Department of Biostatistics, Vanderbilt University, Nashville, Tennessee, USA.
Stat Med. 2021 Feb 10;40(3):631-649. doi: 10.1002/sim.8793. Epub 2020 Nov 2.
Medical studies that depend on electronic health records (EHR) data are often subject to measurement error, as the data are not collected to support research questions under study. These data errors, if not accounted for in study analyses, can obscure or cause spurious associations between patient exposures and disease risk. Methodology to address covariate measurement error has been well developed; however, time-to-event error has also been shown to cause significant bias, but methods to address it are relatively underdeveloped. More generally, it is possible to observe errors in both the covariate and the time-to-event outcome that are correlated. We propose regression calibration (RC) estimators to simultaneously address correlated error in the covariates and the censored event time. Although RC can perform well in many settings with covariate measurement error, it is biased for nonlinear regression models, such as the Cox model. Thus, we additionally propose raking estimators which are consistent estimators of the parameter defined by the population estimating equation. Raking can improve upon RC in certain settings with failure-time data, require no explicit modeling of the error structure, and can be utilized under outcome-dependent sampling designs. We discuss features of the underlying estimation problem that affect the degree of improvement the raking estimator has over the RC approach. Detailed simulation studies are presented to examine the performance of the proposed estimators under varying levels of signal, error, and censoring. The methodology is illustrated on observational EHR data on HIV outcomes from the Vanderbilt Comprehensive Care Clinic.

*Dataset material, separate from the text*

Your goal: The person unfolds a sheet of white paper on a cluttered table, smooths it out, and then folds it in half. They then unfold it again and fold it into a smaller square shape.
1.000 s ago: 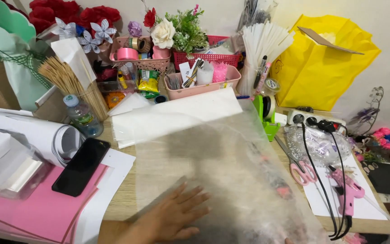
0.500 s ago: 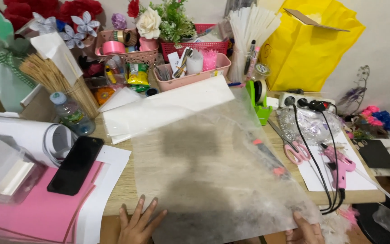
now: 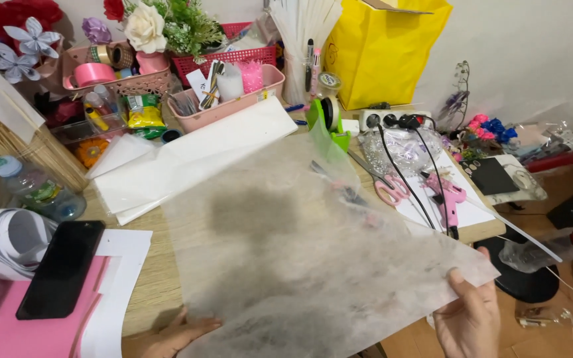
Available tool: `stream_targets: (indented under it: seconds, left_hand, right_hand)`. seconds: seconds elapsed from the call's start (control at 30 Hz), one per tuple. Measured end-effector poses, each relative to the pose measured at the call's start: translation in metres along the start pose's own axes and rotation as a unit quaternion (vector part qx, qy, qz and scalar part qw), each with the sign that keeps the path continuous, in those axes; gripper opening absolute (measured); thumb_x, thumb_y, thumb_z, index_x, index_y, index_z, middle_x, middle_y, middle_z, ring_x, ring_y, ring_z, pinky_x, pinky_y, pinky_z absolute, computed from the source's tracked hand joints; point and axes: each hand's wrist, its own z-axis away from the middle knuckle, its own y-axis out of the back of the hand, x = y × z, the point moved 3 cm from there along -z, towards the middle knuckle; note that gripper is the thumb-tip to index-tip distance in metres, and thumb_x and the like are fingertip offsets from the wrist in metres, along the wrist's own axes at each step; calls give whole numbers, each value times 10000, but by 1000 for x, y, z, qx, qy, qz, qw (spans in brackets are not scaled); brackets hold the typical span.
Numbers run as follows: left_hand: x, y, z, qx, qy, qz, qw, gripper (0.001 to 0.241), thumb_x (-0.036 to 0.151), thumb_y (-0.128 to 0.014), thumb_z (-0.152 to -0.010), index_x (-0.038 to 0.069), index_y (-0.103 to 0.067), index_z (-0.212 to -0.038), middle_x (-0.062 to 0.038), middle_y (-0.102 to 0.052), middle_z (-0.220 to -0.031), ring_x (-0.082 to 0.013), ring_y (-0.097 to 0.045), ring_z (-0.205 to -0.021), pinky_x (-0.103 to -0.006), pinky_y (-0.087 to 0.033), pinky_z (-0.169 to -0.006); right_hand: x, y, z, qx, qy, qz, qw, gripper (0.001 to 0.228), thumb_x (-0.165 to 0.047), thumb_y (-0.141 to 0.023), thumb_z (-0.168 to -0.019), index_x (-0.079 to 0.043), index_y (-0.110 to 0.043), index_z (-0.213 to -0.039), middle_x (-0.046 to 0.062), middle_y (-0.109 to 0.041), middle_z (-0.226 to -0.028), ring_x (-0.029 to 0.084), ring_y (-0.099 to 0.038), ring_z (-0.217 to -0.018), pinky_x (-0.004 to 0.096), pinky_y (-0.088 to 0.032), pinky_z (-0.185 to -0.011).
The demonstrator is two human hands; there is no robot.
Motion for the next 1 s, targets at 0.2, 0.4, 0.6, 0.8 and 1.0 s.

依赖电子健康记录 (EHR) 数据的医学研究通常会受到测量误差的影响,因为这些数据并不是为了支持正在研究的研究问题而收集的。如果在研究分析中没有考虑到这些数据误差,那么患者暴露与疾病风险之间可能会出现模糊或虚假的关联。已经开发了针对协变量测量误差的方法;然而,也已经表明,事件时间的测量误差会导致显著的偏差,但解决该问题的方法相对欠发达。更一般地说,有可能观察到协变量和事件时间结果都存在相关的误差。我们提出了回归校准 (RC) 估计量,以同时解决协变量和删失事件时间中的相关误差。尽管 RC 在许多存在协变量测量误差的情况下表现良好,但对于非线性回归模型(如 Cox 模型)来说存在偏差。因此,我们还提出了耙估计量,这是基于总体估计方程的参数的一致估计量。在某些存在失效时间数据的情况下,耙估计量可以改进 RC,不需要对误差结构进行显式建模,并且可以在依赖结果的抽样设计下使用。我们讨论了影响耙估计量相对于 RC 方法改进程度的基本估计问题的特征。详细的模拟研究检查了所提出的估计器在不同信号、误差和删失水平下的性能。该方法学通过范德比尔特综合护理诊所的 HIV 结果的观察性 EHR 数据进行了说明。